Puis il mit les deux paires l’une à côté de l’autre pour en faire la comparaison.

Un agent de police vint en ce moment lui parler et, après quelques minutes d’entretien, l’employé revint à ses galoches ; mais il lui fut impossible de reconnaître lesquelles étaient les siennes.

— Ce doit être celles qui sont mouillées, pensa-t-il.

Mais pas du tout : les galoches qu’il s’attribuait par ce motif étaient précisément celles du Bonheur.

Personne n’est infaillible, pas même la police.

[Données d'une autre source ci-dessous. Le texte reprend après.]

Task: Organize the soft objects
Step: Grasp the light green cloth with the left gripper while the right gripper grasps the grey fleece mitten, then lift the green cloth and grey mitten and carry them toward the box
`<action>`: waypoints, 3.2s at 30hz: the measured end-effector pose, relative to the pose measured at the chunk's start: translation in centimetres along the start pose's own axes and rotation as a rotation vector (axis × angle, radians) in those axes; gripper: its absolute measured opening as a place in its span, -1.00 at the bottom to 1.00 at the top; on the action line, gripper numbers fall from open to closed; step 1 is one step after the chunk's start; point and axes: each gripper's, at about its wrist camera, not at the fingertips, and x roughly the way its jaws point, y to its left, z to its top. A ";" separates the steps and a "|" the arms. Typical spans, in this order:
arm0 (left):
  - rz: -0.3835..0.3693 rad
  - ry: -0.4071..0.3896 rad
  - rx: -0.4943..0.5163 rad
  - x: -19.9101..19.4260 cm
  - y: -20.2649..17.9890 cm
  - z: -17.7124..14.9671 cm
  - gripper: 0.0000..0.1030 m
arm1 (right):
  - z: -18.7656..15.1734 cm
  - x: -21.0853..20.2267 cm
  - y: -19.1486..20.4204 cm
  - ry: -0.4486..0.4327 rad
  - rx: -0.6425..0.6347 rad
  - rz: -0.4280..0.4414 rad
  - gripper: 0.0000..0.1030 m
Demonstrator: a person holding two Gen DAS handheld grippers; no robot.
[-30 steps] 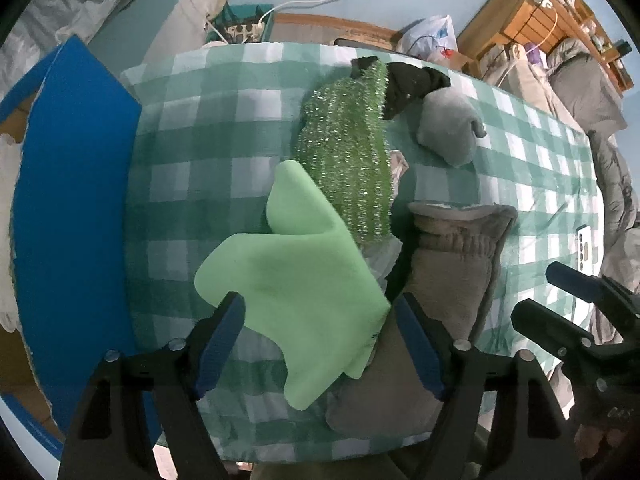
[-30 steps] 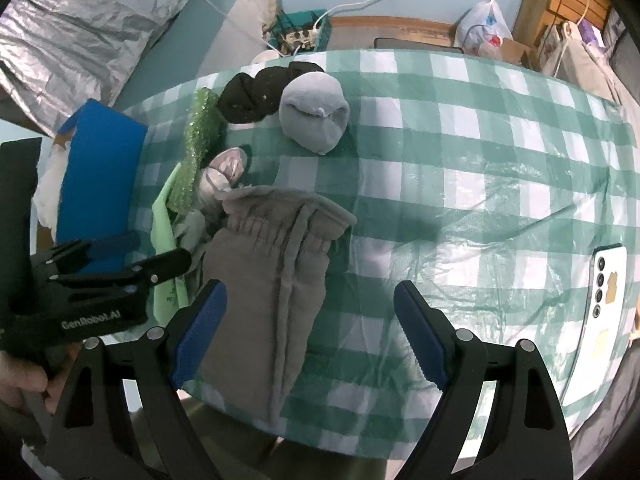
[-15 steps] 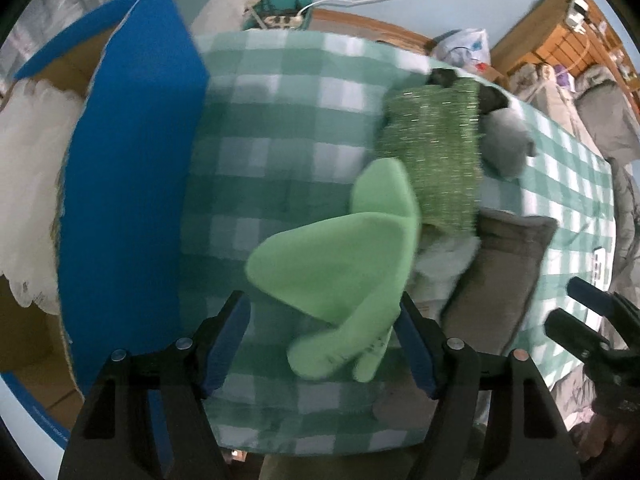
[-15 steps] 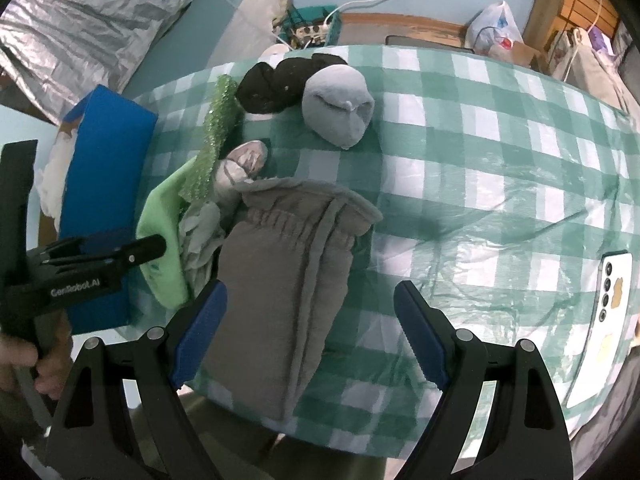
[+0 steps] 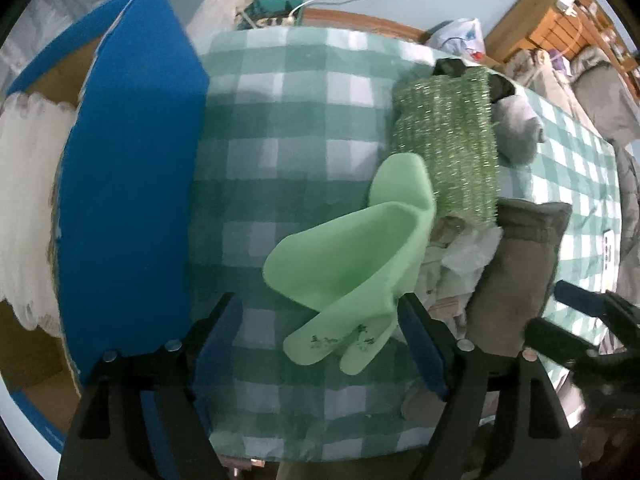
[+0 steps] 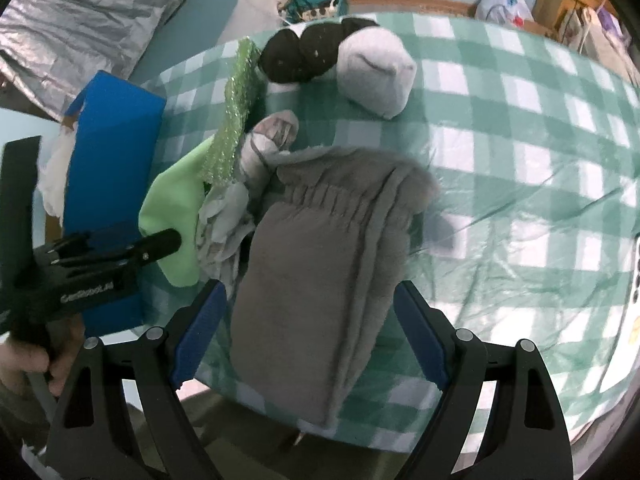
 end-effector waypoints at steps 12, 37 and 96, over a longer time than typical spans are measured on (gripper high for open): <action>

Après avoir mis les galoches, il prit quelques papiers sous son bras et quitta le bureau pour rentrer chez lui. Comme c’était un dimanche et qu’il faisait un temps magnifique, il eut l’idée de faire une promenade dans le parc de Frédéricsberg ; et, en vérité, le brave jeune homme avait bien gagné cette petite distraction.

D’abord, il marcha machinalement, sans donner par conséquent aux galoches aucune occasion d’exercer leurs sortilèges. Vers le milieu de la grande allée, il rencontra un de ses amis, un jeune poète qui lui apprit qu’il partait le lendemain pour un voyage à l’étranger.

— Comment ! vous partez encore ? dit l’employé. Êtes-vous heureux de ne dépendre de personne ! Tandis que vous vous envolez à votre guise, nous autres, nous avons la chaîne au cou.